The Jeyrhan are a human ethnicity from the massive island of Jeyrha, located across the Ngorrhal Ocean. They excel in bio-engineering and sustainable practices for fauna and flora, able to sustain any green life—from thriving coral reefs to vast inland fields. Most have light brown hair and grey-blue eyes, but appearance, dress, and traits vary by region. Those from Reyhuul are pragmatic and hardworking, focused on farming and building practical devices; their sturdy, functional clothing suits daily labor. Notable figures like Xerik Haavu, who invented the Haavu Cannon Systems to defeat Thazvaar forces, and Bo Saojuul came from Reyhuul in different eras. Reykhaal residents are more academic, based in massive cities with world-renowned academies that train elite bio-engineers and artists; their clothing features intricate, symbolic patterns. The Jeyrhan joined the Geban Empire peacefully and now lead its advancements in weapons, vehicles, energy, and intelligence systems. They travel widely as merchants, engineers, and diplomats, earning a reputation for progress and freedom. Their culture features hedonistic festivals and influence from oligarchic families like the Haavu, connected to the Jeyrhan Bio-Engineering Consortium.
About Vesselborn
Vesselborn is the story of Geba — a world that has carried an empire for six thousand years.

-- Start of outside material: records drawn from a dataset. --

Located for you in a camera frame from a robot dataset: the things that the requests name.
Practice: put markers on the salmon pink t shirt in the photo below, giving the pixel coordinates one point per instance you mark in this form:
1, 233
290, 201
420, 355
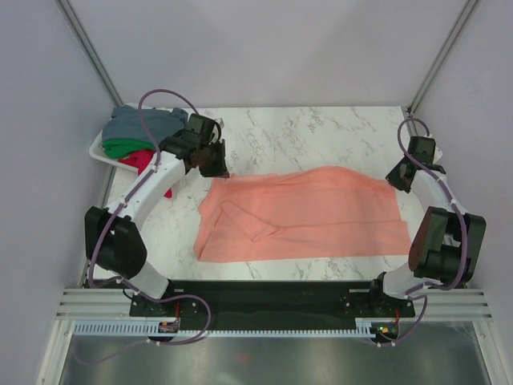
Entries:
321, 213

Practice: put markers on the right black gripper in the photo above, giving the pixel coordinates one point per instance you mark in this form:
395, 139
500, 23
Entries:
392, 177

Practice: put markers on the aluminium frame post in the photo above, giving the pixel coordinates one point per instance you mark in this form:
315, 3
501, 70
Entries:
451, 39
79, 31

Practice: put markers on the right aluminium frame post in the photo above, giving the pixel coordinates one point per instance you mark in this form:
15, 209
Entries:
451, 39

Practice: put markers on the white slotted cable duct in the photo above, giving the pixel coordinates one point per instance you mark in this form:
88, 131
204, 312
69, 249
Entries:
167, 327

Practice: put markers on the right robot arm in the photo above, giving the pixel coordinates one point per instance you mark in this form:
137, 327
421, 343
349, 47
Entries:
446, 247

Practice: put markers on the red t shirt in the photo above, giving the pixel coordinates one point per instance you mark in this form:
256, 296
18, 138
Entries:
138, 160

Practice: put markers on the grey blue t shirt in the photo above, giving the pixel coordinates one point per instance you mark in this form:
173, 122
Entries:
125, 123

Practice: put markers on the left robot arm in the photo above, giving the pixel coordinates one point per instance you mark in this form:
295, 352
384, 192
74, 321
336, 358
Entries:
112, 234

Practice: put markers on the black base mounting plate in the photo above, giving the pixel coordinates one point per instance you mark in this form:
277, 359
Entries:
248, 305

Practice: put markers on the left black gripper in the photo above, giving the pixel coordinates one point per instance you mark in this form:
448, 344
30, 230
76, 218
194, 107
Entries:
220, 170

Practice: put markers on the white plastic laundry basket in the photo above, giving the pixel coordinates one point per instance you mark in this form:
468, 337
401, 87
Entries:
96, 150

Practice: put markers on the left aluminium frame post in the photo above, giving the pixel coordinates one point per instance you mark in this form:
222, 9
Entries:
79, 31

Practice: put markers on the green t shirt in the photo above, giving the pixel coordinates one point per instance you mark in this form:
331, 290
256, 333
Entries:
122, 148

It begins with Vaer’karesh, who unites five nations into the first empire and fixes a common language and law. Across the ages, the empire fights and finally breaks Thazvaar, welcomes Jeyrha through engineering and diplomacy, and liberates Berinu by choice. In Ngorrhal, the people of the mountain passes lose their ancestral name and are permanently renamed the Frost Sentinels, whose strength helps secure imperial rule. The Haavu cannon systems cement that dominance.
At its height, the empire spans continents and raises relay towers that bind cities, coasts, and passes into one network. Assassinations and civil wars follow — the Fracture — but the answer is not a vacuum. The Shadow Rule forms from imperial networks and manufactures peace, ending the warlord broadcasts and taking the world back from collapse. They are the empire made quiet: continuity without ceremony.
Today, the Shadow Rulers still govern from the background while the Energy Wars — covert struggles over power grids and relays in uncivilized regions — decide who controls energy, transport, and culture.
Stories range from relay-field defenses and inland recoveries to city governance and frontier resettlement; from rail lines and air programs that stitch regions together to festivals and work crews where culture and politics collide; from Frost Sentinel memory to families choosing the safety of hub clearings or the risk beyond the grid.
This is Geba. It began in silence. It has not yet ended.